> Instructions to follow: This exercise calls for duplicating every entry below exactly, without the images.

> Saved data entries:

--- START ---

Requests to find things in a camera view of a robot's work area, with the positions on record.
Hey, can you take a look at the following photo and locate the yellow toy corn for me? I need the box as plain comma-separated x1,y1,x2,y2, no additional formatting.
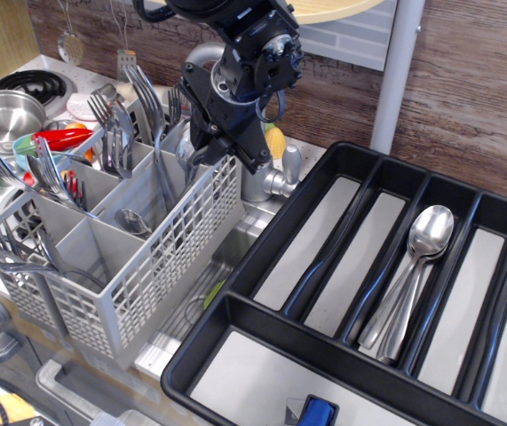
265,125,287,160

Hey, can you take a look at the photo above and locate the black cutlery tray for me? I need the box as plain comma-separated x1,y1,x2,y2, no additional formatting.
161,142,507,425

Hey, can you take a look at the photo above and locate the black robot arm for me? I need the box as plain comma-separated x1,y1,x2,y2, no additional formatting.
133,1,304,173

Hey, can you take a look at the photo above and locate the hanging round metal strainer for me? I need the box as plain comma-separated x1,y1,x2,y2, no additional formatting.
57,0,85,67

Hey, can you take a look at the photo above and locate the black stove burner coil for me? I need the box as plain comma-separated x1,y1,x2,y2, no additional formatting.
0,70,68,106

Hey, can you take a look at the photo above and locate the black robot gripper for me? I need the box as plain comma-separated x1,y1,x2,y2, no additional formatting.
178,62,271,174

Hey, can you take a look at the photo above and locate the steel spoon upright in basket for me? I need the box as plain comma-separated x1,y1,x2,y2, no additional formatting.
175,125,194,185

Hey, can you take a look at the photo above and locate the small spoon inside basket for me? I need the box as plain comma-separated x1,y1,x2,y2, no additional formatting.
115,209,152,238

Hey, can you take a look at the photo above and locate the hanging metal spatula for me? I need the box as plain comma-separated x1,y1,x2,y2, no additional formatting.
109,0,138,83

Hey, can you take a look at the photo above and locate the big steel spoon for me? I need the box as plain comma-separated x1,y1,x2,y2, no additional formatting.
185,146,208,190

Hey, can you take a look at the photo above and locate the light wooden shelf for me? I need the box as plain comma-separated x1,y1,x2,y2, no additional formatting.
289,0,383,25

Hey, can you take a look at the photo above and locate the steel cooking pot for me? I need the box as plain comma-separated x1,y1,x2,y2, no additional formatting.
0,90,46,154

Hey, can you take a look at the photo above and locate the grey plastic cutlery basket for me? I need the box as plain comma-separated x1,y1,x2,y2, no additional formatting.
0,144,243,368

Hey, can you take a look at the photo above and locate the red toy pepper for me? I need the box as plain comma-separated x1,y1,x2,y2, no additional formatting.
33,129,93,151

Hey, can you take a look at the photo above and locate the tall steel fork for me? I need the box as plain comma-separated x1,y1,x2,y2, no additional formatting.
123,65,175,212

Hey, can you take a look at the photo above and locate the stack of steel spoons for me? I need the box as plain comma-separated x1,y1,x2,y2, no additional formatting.
358,205,454,364

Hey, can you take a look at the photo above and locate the grey metal faucet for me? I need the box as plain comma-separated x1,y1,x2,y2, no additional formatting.
186,43,302,202

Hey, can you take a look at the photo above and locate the pink round toy dish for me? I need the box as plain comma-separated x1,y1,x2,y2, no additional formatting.
66,92,96,122

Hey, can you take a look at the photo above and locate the steel forks middle compartment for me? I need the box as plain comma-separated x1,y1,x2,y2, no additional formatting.
88,92,134,178

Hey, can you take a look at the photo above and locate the steel fork bundle front left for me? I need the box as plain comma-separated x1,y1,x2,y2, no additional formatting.
0,221,57,274

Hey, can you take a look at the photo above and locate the long fork leaning left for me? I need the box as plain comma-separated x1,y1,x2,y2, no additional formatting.
0,137,96,218

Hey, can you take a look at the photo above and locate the blue object at bottom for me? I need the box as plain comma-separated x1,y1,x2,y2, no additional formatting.
297,394,339,426

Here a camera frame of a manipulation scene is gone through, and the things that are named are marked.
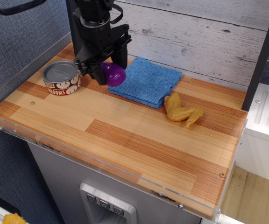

--- END ---

> Reply:
Requests to find things in a camera view of a robot's work area, with the positions on record.
Hey, can you take a look at the following photo and locate the yellow toy corn for me? I need the box as plain comma-separated x1,y1,x2,y2, no additional formatting.
265,125,287,160

Hey, can you take a look at the photo above and locate the black cutlery tray for me? I need the box as plain comma-separated x1,y1,x2,y2, no additional formatting.
161,142,507,425

Hey, can you take a look at the photo above and locate the black robot arm for me? I need the box as plain comma-separated x1,y1,x2,y2, no additional formatting.
133,1,304,173

Hey, can you take a look at the photo above and locate the hanging round metal strainer for me? I need the box as plain comma-separated x1,y1,x2,y2, no additional formatting.
57,0,85,67

Hey, can you take a look at the photo above and locate the black stove burner coil for me? I need the box as plain comma-separated x1,y1,x2,y2, no additional formatting.
0,70,68,106

Hey, can you take a look at the photo above and locate the black robot gripper for me? I need the box as plain comma-separated x1,y1,x2,y2, no additional formatting.
178,62,271,174

Hey, can you take a look at the photo above and locate the steel spoon upright in basket for me? I need the box as plain comma-separated x1,y1,x2,y2, no additional formatting.
175,125,194,185

Hey, can you take a look at the photo above and locate the small spoon inside basket for me? I need the box as plain comma-separated x1,y1,x2,y2, no additional formatting.
115,209,152,238

Hey, can you take a look at the photo above and locate the hanging metal spatula for me? I need the box as plain comma-separated x1,y1,x2,y2, no additional formatting.
109,0,138,83

Hey, can you take a look at the photo above and locate the big steel spoon for me? I need the box as plain comma-separated x1,y1,x2,y2, no additional formatting.
185,146,208,190

Hey, can you take a look at the photo above and locate the light wooden shelf for me? I need the box as plain comma-separated x1,y1,x2,y2, no additional formatting.
289,0,383,25

Hey, can you take a look at the photo above and locate the steel cooking pot for me? I need the box as plain comma-separated x1,y1,x2,y2, no additional formatting.
0,90,46,154

Hey, can you take a look at the photo above and locate the grey plastic cutlery basket for me? I need the box as plain comma-separated x1,y1,x2,y2, no additional formatting.
0,144,243,368

Hey, can you take a look at the photo above and locate the red toy pepper for me? I need the box as plain comma-separated x1,y1,x2,y2, no additional formatting.
33,129,93,151

Hey, can you take a look at the photo above and locate the tall steel fork for me? I need the box as plain comma-separated x1,y1,x2,y2, no additional formatting.
123,65,175,212

Hey, can you take a look at the photo above and locate the stack of steel spoons for me? I need the box as plain comma-separated x1,y1,x2,y2, no additional formatting.
358,205,454,364

Hey, can you take a look at the photo above and locate the grey metal faucet for me? I need the box as plain comma-separated x1,y1,x2,y2, no additional formatting.
186,43,302,202

Hey, can you take a look at the photo above and locate the pink round toy dish for me? I need the box as plain comma-separated x1,y1,x2,y2, no additional formatting.
66,92,96,122

Hey, can you take a look at the photo above and locate the steel forks middle compartment for me? I need the box as plain comma-separated x1,y1,x2,y2, no additional formatting.
88,92,134,178

Hey, can you take a look at the photo above and locate the steel fork bundle front left for me? I need the box as plain comma-separated x1,y1,x2,y2, no additional formatting.
0,221,57,274

Hey, can you take a look at the photo above and locate the long fork leaning left for me? I need the box as plain comma-separated x1,y1,x2,y2, no additional formatting.
0,137,96,218

Hey, can you take a look at the photo above and locate the blue object at bottom for me? I need the box as plain comma-separated x1,y1,x2,y2, no additional formatting.
297,394,339,426

Here a camera frame of a manipulation scene is gone through, and the things that are named are marked.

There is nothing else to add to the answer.